-- The data follows --
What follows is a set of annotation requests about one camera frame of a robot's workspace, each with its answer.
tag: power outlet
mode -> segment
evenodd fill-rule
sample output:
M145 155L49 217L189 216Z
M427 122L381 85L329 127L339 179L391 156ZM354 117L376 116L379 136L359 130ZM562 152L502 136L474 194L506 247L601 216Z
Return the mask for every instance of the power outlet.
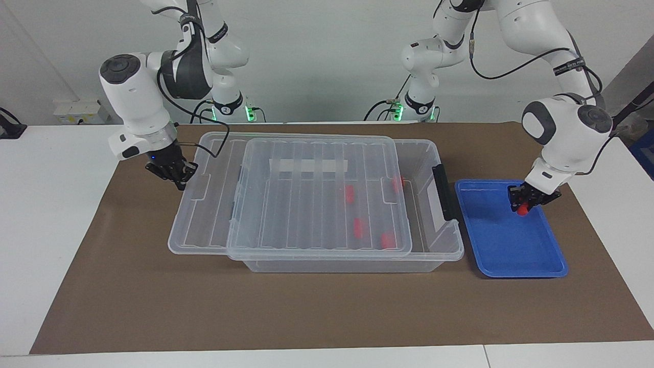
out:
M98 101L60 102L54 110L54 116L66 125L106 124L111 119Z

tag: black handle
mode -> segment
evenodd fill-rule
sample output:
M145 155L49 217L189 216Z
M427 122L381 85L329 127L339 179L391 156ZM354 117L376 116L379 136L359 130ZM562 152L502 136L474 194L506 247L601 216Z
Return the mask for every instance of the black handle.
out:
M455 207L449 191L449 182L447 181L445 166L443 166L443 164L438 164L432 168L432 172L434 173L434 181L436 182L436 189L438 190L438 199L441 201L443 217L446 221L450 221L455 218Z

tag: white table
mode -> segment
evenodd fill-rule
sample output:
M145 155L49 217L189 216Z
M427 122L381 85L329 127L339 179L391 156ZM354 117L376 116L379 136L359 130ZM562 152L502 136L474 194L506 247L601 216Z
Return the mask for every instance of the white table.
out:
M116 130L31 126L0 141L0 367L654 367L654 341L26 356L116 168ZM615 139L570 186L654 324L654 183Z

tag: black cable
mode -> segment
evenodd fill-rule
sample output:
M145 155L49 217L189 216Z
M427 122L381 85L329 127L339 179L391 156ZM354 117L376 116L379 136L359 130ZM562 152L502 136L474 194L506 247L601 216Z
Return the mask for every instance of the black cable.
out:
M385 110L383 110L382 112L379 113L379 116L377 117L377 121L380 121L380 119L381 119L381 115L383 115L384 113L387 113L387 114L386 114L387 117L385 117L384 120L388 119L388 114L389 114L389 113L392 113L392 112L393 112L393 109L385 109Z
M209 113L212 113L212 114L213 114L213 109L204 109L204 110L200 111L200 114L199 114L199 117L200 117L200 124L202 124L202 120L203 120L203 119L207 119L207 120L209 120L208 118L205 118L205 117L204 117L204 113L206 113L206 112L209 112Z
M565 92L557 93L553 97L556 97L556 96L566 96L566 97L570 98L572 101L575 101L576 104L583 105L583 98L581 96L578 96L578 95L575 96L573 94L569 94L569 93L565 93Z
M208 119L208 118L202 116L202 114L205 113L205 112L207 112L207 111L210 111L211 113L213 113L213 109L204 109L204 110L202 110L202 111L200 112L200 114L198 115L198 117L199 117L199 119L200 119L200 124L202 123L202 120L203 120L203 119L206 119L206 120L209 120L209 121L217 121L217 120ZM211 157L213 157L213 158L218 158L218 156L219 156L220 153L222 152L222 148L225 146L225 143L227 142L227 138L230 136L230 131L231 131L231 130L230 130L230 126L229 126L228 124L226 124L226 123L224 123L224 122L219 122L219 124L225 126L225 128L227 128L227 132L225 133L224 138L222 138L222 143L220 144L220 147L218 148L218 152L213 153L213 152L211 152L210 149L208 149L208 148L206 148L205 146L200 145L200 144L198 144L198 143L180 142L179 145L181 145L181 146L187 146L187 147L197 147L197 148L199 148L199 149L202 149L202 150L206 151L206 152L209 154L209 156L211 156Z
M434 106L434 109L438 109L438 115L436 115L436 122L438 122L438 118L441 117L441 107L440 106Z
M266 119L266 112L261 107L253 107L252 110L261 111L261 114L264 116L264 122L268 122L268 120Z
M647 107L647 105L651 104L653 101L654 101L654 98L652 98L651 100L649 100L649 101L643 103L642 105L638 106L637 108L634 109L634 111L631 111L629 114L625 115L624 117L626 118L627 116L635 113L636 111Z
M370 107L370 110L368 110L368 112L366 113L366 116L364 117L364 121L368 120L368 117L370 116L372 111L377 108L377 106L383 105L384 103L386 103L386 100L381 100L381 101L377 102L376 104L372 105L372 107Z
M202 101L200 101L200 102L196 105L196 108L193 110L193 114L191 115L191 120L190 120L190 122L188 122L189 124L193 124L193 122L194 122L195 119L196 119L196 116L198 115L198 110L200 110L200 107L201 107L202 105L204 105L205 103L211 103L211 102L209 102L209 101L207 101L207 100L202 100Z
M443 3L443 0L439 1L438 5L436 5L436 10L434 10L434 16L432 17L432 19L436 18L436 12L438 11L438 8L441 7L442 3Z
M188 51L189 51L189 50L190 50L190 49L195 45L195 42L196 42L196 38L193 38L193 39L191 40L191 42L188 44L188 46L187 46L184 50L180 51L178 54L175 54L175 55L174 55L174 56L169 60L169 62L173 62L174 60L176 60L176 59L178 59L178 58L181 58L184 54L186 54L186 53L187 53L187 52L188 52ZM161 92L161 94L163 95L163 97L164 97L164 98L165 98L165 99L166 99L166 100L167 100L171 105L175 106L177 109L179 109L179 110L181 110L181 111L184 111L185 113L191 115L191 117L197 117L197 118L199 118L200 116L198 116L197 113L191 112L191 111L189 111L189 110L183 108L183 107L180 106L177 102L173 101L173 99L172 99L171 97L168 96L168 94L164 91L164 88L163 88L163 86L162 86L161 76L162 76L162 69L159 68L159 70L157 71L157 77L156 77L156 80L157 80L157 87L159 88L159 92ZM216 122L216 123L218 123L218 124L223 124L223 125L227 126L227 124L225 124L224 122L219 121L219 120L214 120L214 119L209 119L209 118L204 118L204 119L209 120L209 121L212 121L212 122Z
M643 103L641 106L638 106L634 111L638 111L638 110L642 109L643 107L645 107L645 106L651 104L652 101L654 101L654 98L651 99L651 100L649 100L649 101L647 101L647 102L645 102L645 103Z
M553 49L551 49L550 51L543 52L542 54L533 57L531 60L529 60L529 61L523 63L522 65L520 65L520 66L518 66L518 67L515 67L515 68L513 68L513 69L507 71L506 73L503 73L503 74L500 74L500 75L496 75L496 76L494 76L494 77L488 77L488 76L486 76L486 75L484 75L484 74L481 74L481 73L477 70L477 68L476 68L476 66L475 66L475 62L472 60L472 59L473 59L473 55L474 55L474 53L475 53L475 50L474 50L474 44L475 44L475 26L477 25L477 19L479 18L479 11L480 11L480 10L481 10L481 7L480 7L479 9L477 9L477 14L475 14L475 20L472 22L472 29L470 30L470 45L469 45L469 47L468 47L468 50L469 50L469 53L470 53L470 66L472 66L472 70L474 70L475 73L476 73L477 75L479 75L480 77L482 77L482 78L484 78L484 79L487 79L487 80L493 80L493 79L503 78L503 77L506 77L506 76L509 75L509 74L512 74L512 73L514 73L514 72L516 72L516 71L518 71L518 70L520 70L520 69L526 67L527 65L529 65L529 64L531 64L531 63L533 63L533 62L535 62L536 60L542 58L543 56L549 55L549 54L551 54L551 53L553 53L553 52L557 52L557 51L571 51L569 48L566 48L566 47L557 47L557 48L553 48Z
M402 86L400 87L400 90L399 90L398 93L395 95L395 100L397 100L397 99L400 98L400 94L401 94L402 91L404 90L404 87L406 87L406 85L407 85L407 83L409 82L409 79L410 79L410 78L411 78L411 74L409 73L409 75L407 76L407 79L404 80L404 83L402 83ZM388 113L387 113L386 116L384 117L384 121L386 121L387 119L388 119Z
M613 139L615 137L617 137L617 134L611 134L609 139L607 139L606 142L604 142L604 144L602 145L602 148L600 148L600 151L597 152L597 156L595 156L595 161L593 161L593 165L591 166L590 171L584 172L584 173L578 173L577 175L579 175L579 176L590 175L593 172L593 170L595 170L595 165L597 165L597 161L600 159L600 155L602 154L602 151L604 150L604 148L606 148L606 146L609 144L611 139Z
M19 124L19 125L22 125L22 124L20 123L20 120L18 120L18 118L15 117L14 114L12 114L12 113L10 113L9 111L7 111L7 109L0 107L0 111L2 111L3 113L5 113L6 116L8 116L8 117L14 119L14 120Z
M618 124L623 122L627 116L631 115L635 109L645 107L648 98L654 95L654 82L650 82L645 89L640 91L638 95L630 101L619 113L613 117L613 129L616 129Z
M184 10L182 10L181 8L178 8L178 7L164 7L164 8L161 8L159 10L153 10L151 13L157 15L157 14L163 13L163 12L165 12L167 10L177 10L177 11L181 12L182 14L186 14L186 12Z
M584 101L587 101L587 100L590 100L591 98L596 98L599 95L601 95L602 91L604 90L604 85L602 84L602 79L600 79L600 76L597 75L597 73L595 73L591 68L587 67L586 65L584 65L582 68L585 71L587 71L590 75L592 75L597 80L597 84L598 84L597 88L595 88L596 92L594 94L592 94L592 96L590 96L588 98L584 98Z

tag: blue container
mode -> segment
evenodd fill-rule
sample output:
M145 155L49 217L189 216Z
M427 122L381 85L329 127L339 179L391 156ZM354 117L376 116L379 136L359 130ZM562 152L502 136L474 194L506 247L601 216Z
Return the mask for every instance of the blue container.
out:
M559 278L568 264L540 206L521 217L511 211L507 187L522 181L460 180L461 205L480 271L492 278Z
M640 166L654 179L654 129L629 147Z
-- The data concluded --
• What to work on
For every line above that holds the string "handle", add one to a count; give that count alone.

• Answer to the problem
2